Happy End 1

Se con Amour, probabilmente il suo capolavoro più grande, Michael Haneke aveva riempito una casa dell’amore più assoluto, universale ed eterno, con Happy End compie esattamente l’opposto, racconta l’effimero, il vuoto sentimentale, l’attualità. E attualità, nel 2017 in Europa, significa solidarietà, migranti, confini, traversate, uomini, donne e bambini di etnie diverse che lottano e vagano per mare e per le nazioni in cerca di un posto nel mondo, come di una seconda occasione. Il regista austriaco però non è certo famoso per la retorica, per creare opere didascaliche, succede così che per parlare di integrazione e immigrati questi non appaiano praticamente mai sullo schermo – o quasi. Il centro di tutto è al contrario una ricca e allargata famiglia borghese, emblema dell’Europa benestante che fa di tutto per chiudere i confini nazionali – come privati, di una singola abitazione – per curare i propri interessi.

 

Il dibattito politico, la guerra in Siria e tutto ciò che ne deriva sono soltanto idee di sfondo, che difficilmente toccano da vicino la grande borghesia francese. I grandi industriali sono più interessati ai loro vizi, al loro broncio universale, da tramandare di generazione in generazione. Prendiamo Anne Laurent, personaggio interpretato con sagace freddezza da Isabelle Huppert, che ha come unico interesse il bene della grande azienda di famiglia e delle sue costruzioni, o Thomas Laurent, un maturo Mathieu Kassovitz, che nonostante abbia divorziato una volta sta per farlo una seconda, flirtando a distanza con una nuova amante. Il tutto davanti agli occhi della figlia ignara, la piccola Eve, che neppure si sorprende dell’incapacità di amare del padre. Lei viene sballottata da una casa all’altra senza cura, mentre il genitore chatta senza sosta come un tredicenne su Facebook, capace a scrivere parole d’amore (e porcate sessuali) solo attraverso un freddo monitor di computer.

Happy End, il film

Happy End

Terra arida, un deserto di sentimenti che tocca l’apice con Georges Laurent, un inarrivabile Jean-Louis Trintignant, il capofamiglia anziano che vorrebbe soltanto morire. Morire per non vedere in quali mani incapaci, secondo lui, è finita la sua azienda; così mentre migliaia di migranti tentano di scappare dal mare, lui vuole entrarci e soffocare, schiaffo supremo ai tempi che stiamo vivendo. Il suo cuore di pietra colpisce a muso duro anche l’innocente nipote, in grado di reggere il colpo solo grazie a una prematura maturità. Personaggi che non conoscono amore, o che non lo conoscono più, che vivono tutto senza passione, capaci di riprendere con i propri smartphone anche la morte in diretta, senza emozioni – da qui la particolare locandina del film, come se l’immagine venisse ripresa in live da un telefono.

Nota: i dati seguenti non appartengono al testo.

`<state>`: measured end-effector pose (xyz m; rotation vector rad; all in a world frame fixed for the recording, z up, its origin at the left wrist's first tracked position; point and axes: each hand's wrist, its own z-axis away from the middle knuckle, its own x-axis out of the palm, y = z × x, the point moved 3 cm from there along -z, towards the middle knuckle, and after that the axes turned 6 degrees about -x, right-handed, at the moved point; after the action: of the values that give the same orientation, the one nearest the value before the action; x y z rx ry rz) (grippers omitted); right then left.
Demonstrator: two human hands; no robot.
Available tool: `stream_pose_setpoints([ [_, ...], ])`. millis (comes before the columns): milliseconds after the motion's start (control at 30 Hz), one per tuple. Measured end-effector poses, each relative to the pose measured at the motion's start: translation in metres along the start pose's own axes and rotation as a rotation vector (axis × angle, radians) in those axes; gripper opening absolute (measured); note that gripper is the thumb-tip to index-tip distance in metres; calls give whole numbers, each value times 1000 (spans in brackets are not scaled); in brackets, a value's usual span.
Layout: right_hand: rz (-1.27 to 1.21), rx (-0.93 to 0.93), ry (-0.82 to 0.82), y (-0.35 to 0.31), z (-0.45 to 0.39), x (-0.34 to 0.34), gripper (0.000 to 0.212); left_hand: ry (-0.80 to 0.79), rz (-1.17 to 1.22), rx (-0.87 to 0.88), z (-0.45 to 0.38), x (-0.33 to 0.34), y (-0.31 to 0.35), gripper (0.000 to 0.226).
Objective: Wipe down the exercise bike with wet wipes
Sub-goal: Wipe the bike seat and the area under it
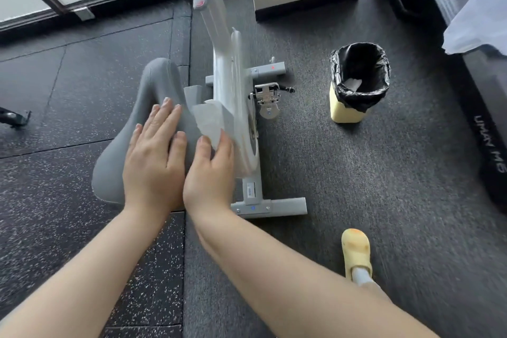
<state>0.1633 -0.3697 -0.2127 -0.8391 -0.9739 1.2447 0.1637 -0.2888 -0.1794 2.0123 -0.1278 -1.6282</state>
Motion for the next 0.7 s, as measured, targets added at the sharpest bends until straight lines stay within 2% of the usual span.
stream_pose_setpoints([
  [67,44,5,-41,-7,-13,-13,33,10,15,0,1,0,0,52],
  [133,-28,42,-56,-5,-20,-33,17,16,-4,-7,1,1,-2,52],
  [200,-269,198,-122,0,-24,-51,21,19,-12,-14,0,0,-3,52],
  [300,-638,498,-290,1,-31,-66,40,-33,-37,-18,-2,0,-2,54],
  [367,-751,567,-300,4,-40,-74,47,-68,-44,-41,-3,0,-1,56],
  [467,-667,556,-258,5,-50,-75,45,-64,-32,-67,-2,1,0,57],
  [600,-216,218,-290,-2,-59,-50,33,-29,-32,-54,0,2,0,55],
  [700,-63,72,-366,-8,-38,-25,30,-21,-35,-43,-1,2,-1,58],
])
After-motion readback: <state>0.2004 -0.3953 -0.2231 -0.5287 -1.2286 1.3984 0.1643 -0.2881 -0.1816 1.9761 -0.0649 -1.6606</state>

Michael Haneke racconta così, con il suo strambo e solenne stile, la freddezza con cui buona parte di Europa sta affrontando la questione migranti, ambientando simbolicamente la sua storia a Calais – luogo dove molti migranti finiscono per “parcheggiarsi” in attesa del loro destino. Finché tutti continueremo a fare orecchie da mercante, a voltare lo sguardo altrove, non ci sarà umanità nelle nostre vite e in quelle degli altri, anche quando gli altri ne hanno estremo bisogno. Retorica, e spicciola per giunta, che però abbiamo aggiunto noi: in Happy End in realtà non esiste alcun lieto fine, non c’è nessuna morale, esiste solo il dramma del vuoto, del silenzio, della solitudine di ognuno. Il grido strozzato di chi non vuole farsi sentire.